1

I have for example custom html document

<html>
<head>
    <title>Urls</title>
</head>
<body>
    <a href="https://www.google.com">Google</a>
    <a href="https://facebook.com">Facebook</a>
    <a href="http://www.example.com">Example</a>

    <p>Duis aute irure dolor in reprehenderit in voluptate velit esse
    cillum dolore eu fugiat nulla pariatur. Excepteur sint occaecat cupidatat non
    proident, sunt in culpa qui officia deserunt mollit anim id est laborum.</p>

    <h1>Heading</h1>

    <a href="www.example.com">Example</a>
</body>
</html>

How I can extract form document domain names contain example.com string?

For example I've this regex <a.+?\s*href\s*=\s*["\']?([^"\'\s>]+)["\']? which can find all urls from href attribute. But how I use Regex to find a specific URL?

Andreas Hunter
  • 4,504
  • 11
  • 65
  • 125
  • #moderators RegEx is stupidly difficult to get right (I never use it). Referencing "How do you parse and process HTML/XML in PHP?" is not a correct related question. URIs and HTML bodies are two different things. There might be a correct related question, but at the moment, I see no reason to close this question – Kind Contributor Jul 06 '20 at 12:24
  • @Todd There are a lots of ways to solve the problem expressed here in the related question, most of them are not regex. I don't understand your concern. – Félix Adriyel Gagnon-Grenier Jul 06 '20 at 13:05
  • @FélixGagnon-Grenier The term "Match" in the title refers to regex, the tag "Regex" is include, and then the OP mentions Regex. The poster is not interested in a range of general ways to parse HTML documents, they are interested in a specific Regex way for a particular kind of match.
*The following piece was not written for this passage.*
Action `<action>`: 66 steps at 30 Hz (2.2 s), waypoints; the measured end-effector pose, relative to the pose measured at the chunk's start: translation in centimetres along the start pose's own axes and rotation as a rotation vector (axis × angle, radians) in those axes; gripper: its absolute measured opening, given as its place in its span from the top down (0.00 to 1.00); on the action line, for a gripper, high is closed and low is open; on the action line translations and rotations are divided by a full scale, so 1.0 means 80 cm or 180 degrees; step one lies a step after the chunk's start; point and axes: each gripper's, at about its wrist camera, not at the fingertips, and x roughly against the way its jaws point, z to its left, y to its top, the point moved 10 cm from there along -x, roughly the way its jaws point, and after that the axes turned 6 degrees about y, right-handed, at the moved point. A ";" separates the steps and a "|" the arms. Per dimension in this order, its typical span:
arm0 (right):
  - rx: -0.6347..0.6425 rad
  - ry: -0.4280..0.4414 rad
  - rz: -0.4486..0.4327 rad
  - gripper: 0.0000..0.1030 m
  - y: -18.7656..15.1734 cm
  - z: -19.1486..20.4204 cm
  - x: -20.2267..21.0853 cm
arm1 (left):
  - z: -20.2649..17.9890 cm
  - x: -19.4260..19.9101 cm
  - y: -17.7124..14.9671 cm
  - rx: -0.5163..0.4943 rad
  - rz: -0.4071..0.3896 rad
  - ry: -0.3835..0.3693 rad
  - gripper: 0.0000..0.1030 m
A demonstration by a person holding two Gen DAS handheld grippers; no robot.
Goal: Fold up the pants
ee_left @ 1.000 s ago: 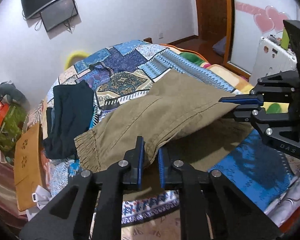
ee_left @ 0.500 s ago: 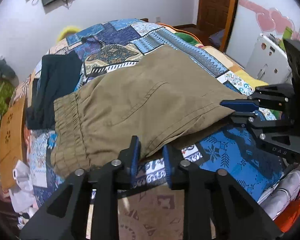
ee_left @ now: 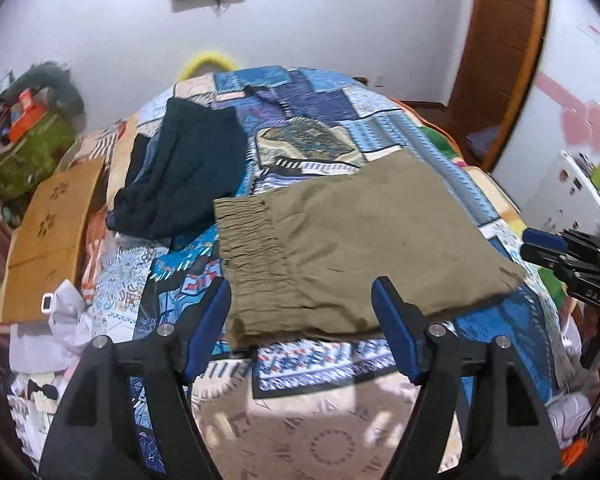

That link to other alternatives might be interesting and useful for the poster, but isn't asked for. – Kind Contributor Jul 06 '20 at 16:42
  • Ok, is it possible the regex present here could answer your question then? [php regex to extract specific domain with/without www http https from href](https://stackoverflow.com/questions/50428461/php-regex-to-extract-specific-domain-with-without-www-http-https-from-href) it even uses an "example.com" example. It's also trying to find the domain in the href. – Félix Adriyel Gagnon-Grenier Jul 10 '20 at 01:39

1 Answers1

1

To reliably extract the href values from all elements in the html document that contain www.example.com, I would use a combination of DOMDocument, Xpath, and strpos().

Xpath allows you to specifically target all href values in the document.

I am electing to trim the querystring from the href values for improved accuracy. I could not rely on parse_url() (though I would have preferred it) because your href urls are not always complete.

Code: (Demo)

$dom = new DOMDocument();
libxml_use_internal_errors(true);
$dom->loadHTML($html);
$xpath = new DOMXPath($dom);

$result = [];
foreach ($xpath->query("//@href") as $href) {
    $noQueryString = explode('?', $href->nodeValue, 2)[0];
    if (strpos($noQueryString, 'www.example.com') !== false) {
        $result[] = $href->nodeValue;
    }
}
var_export($result);

Output:

array (
  0 => 'http://www.example.com',
  1 => 'www.example.com',
)
mickmackusa
  • 43,625
  • 12
  • 83
  • 136